Up to this point, all is done instinctively, and, as it were,
unconsciously; but see where this movement must end.
By means of self-instruction and the acquisition of ideas, man
finally acquires the idea of science, -- that is, of a
system of knowledge in harmony with the reality of things, and
inferred from observation. He searches for the science, or the
system, of inanimate bodies, -- the system of organic bodies, the
system of the human mind, and the system of the universe: why should
he not also search for the system of society? But, having reached
this height, he comprehends that political truth, or the science of
politics, exists quite independently of the will of sovereigns, the
opinion of majorities, and popular beliefs, -- that kings,
ministers, magistrates, and nations, as wills, have no connection
with the science, and are worthy of no consideration. He
comprehends, at the same time, that, if man is born a sociable
being, the authority of his father over him ceases on the day when,
his mind being formed and his education finished, he becomes the
associate of his father; that his true chief and his king is the
demonstrated truth; that politics is a science, not a stratagem; and
that the function of the legislator is reduced, in the last
analysis, to the methodical search for truth.
Thus, in a given society, the authority of man over man is
inversely proportional to the stage of intellectual development
which that society has reached; and the probable duration of that
authority can be calculated from the more or less general desire for
a true government, -- that is, for a scientific government. And just
as the right of force and the right of artifice retreat before the
steady advance of justice, and must finally be extinguished in
equality, so the sovereignty of the will yields to the sovereignty
of the reason, and must at last be lost in scientific socialism.
Property and royalty have been crumbling to pieces ever since the
world began. As man seeks justice in equality, so society seeks
order in anarchy.
Anarchy, -- the absence of a master, of a sovereign,[*]

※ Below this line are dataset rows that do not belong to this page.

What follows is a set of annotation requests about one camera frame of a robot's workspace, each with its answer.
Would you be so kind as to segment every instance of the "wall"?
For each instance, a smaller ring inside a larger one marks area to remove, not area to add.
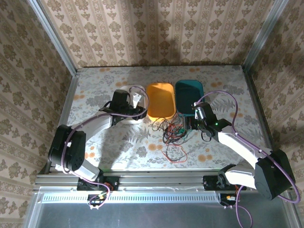
[[[0,227],[20,227],[71,75],[26,1],[0,0]]]
[[[243,64],[269,0],[41,0],[77,67]]]
[[[304,1],[290,0],[252,70],[275,145],[304,191]],[[299,204],[304,214],[304,201]]]

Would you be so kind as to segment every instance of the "orange container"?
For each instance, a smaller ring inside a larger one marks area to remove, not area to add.
[[[148,117],[150,120],[156,121],[160,117],[171,119],[175,115],[175,94],[171,84],[149,84],[147,94],[150,100],[148,107]]]

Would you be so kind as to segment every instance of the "floral tablecloth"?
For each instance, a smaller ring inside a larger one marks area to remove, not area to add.
[[[264,145],[260,125],[249,95],[240,66],[156,66],[85,68],[79,77],[68,124],[76,124],[90,117],[112,99],[113,92],[124,86],[169,82],[172,85],[182,79],[195,79],[203,84],[204,92],[225,90],[238,101],[236,129],[254,142]],[[221,94],[212,94],[206,99],[211,103],[218,119],[232,120],[235,104]],[[152,122],[146,117],[141,124],[118,123],[93,136],[86,144],[85,157],[93,165],[112,170],[150,169],[213,169],[228,164],[238,164],[243,158],[230,148],[212,140],[204,142],[198,131],[191,131],[182,144],[188,159],[183,163],[171,163],[161,150],[162,132],[151,129]],[[180,158],[180,148],[169,147],[172,159]]]

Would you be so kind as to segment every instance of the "patterned wallpaper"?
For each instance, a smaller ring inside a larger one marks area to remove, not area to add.
[[[21,227],[71,75],[25,0],[0,0],[0,227]]]
[[[304,1],[290,0],[253,65],[276,146],[292,165],[304,191]],[[304,201],[299,204],[304,215]]]
[[[243,64],[269,0],[41,0],[74,64]]]

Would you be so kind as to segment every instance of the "robotic arm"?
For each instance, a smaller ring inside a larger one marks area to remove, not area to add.
[[[103,171],[85,160],[85,143],[99,131],[120,121],[135,124],[143,119],[147,115],[143,93],[144,88],[139,85],[124,86],[115,90],[112,101],[107,102],[92,117],[73,126],[59,126],[48,153],[50,161],[56,164],[58,169],[62,170],[64,167],[65,171],[68,169],[86,180],[103,183]]]
[[[269,158],[275,160],[295,182],[287,155],[282,150],[272,151],[269,148],[255,146],[237,133],[230,122],[225,119],[218,120],[211,106],[206,102],[194,103],[194,109],[196,126],[193,127],[206,133],[210,139],[213,138],[230,147],[252,166],[248,169],[232,164],[221,169],[217,182],[221,189],[229,185],[244,185],[256,189],[265,198],[272,200],[292,186]]]

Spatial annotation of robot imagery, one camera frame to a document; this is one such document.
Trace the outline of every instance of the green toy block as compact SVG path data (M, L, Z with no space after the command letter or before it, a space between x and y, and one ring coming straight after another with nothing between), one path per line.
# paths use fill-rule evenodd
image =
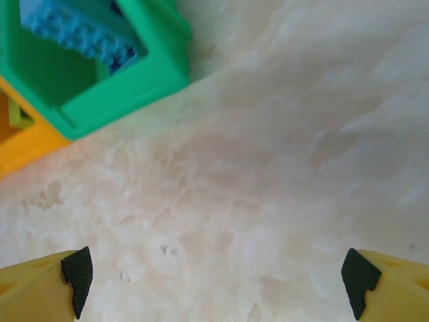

[*] The meaning ordinarily attached to the word "anarchy"
is absence of principle, absence of rule; consequently, it has been
regarded as synonymous with "disorder."
such is the form of government to which we are every day
approximating, and which our accustomed habit of taking man for our
rule, and his will for law, leads us to regard as the height of
disorder and the expression of chaos. The story is told, that a
citizen of Paris in the seventeenth century having heard it said
that in Venice there was no king, the good man could not recover
from his astonishment, and nearly died from laughter at the mere
mention of so ridiculous a thing. So strong is our prejudice. As
long as we live, we want a chief or chiefs; and at this very moment
I hold in my hand a brochure, whose author -- a zealous
communist -- dreams, like a second Marat, of the dictatorship. The
most advanced among us are those who wish the greatest possible
number of sovereigns, -- their most ardent wish is for the royalty
of the National Guard. Soon, undoubtedly, some one, jealous of the
citizen militia, will say, "Everybody is king." But, when
he has spoken, I will say, in my turn, "Nobody is king; we are,
whether we will or no, associated." Every question of domestic
politics must be decided by departmental statistics; every question
of foreign politics is an affair of international statistics. The
science of government rightly belongs to one of the sections of the
Academy of Sciences, whose permanent secretary is necessarily prime
minister; and, since every citizen may address a memoir to the
Academy, every citizen is a legislator. But, as the opinion of no
one is of any value until its truth has been proven, no one can
substitute his will for reason, -- nobody is king.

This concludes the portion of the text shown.